Most augmentation approaches in acoustic scene classification tasks act on a spectrogram as if it were an image, hence allowing for the application of methods developed in the context of image classification. SpecAugment [8] was introduced in automatic speech recognition tasks and it was applied successfully in acoustic scene classification tasks [5-6]. SpecAugment proposed time warping, frequency and time masking. Masking is similar to random erasing in image classification tasks, and it works like dropout at the feature level [9]. It is important to preserve undistorted time and frequency information in acoustic scene classification tasks, so only time and frequency masking [5-6] were considered without warping and shifting. Because acoustic features are usually normalized to have zero mean value, zero masking value is commonly considered.

More augmentation methods for image classification were introduced in RandAugment [10]. Applying random, equally probable transformations to an image, RandAugment can generate various augmented images and shows improved performance in image classification tasks. Despite these advantages, many transforms introduced in RandAugment are difficult to apply in acoustic scene classification because of time and frequency information distortions of acoustic features.

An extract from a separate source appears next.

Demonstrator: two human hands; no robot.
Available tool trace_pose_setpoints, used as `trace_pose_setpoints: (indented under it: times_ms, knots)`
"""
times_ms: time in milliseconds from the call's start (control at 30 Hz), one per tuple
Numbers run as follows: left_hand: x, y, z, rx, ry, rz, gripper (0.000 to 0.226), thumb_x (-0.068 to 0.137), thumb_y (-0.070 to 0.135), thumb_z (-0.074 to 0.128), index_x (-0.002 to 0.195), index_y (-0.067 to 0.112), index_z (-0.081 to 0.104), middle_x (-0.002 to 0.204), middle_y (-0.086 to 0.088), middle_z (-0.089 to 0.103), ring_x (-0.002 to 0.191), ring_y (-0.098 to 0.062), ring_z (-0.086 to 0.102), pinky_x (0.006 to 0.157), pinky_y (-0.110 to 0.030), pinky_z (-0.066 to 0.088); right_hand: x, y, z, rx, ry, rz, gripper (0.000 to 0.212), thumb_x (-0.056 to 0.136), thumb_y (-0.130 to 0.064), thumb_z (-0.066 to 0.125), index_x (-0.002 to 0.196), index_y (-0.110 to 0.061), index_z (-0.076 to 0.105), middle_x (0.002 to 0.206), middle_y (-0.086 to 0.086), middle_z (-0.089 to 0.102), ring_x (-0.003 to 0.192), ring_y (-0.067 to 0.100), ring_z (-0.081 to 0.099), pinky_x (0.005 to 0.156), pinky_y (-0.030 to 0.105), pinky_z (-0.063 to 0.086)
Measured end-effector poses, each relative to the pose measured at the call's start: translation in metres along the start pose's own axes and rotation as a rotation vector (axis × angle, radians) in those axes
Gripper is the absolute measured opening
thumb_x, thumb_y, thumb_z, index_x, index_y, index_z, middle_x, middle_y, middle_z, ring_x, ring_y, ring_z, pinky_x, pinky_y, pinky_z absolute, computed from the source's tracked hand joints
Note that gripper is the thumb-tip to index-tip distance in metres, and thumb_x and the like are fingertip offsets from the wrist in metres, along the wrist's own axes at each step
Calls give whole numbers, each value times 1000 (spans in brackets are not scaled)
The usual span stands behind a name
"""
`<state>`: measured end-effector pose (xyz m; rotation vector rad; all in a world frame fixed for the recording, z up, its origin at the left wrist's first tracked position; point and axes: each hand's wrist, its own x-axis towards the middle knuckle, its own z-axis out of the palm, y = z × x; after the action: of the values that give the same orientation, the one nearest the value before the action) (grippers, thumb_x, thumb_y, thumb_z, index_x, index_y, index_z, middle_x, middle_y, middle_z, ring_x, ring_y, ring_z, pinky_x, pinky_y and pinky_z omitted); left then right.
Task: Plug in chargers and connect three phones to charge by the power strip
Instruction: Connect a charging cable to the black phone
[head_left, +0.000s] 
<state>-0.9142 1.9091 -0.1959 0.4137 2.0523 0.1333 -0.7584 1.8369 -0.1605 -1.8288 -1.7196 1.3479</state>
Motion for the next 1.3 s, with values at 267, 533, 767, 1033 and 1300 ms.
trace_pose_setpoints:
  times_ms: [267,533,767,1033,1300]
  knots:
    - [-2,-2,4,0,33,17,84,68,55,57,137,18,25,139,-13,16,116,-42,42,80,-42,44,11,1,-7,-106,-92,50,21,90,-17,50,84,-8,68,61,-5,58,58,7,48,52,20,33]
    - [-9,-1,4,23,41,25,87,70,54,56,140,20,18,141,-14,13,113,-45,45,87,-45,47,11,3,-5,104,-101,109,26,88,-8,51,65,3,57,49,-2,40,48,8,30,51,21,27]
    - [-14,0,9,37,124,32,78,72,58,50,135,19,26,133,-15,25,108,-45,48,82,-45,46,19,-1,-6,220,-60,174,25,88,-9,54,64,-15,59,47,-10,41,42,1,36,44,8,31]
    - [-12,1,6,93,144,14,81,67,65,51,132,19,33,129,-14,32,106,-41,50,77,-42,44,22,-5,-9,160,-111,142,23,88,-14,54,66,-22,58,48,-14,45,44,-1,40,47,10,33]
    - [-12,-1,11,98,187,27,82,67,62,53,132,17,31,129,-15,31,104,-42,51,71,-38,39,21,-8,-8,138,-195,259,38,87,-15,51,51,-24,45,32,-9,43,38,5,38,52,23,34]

We propose an advanced data augmentation approach named RandMasking Augment inspired by SpecAugment and RandAugment. A random transformation is applied to the masking region instead of acoustic features. In previous studies [5-8], there is a limit that only simple rectangular masking is applied. However, our method can generate more diverse masking regions and it makes network learn various acoustic features. Additionally, because a deformation is applied only in the masking region, time and frequency information of acoustic features can be preserved. The method is straightforward and improves neural network performance and robustness. Concepts from Mixup and FilterAugment can be combined in a masking region, and it gives additional performance improvements. We demonstrate that it outperforms other augmentation methods through extensive evaluation of RandMasking Augment on the DCASE 2018 Task1A and the DCASE 2019 Task1A datasets with various convolutional neural networks (CNN) architectures.

RandMasking Augment

The primary goal of RandMasking Augment is generating various types of augmented spectrograms with time and frequency domain masking. To improve neural network model performance and generalization, various masking transformations are applied with maintaining the unique characteristics of audio features. Several transformations [10] have been introduced in the context of image classification, however we are only interested in choosing those that can maintain time and frequency information of a spectrogram.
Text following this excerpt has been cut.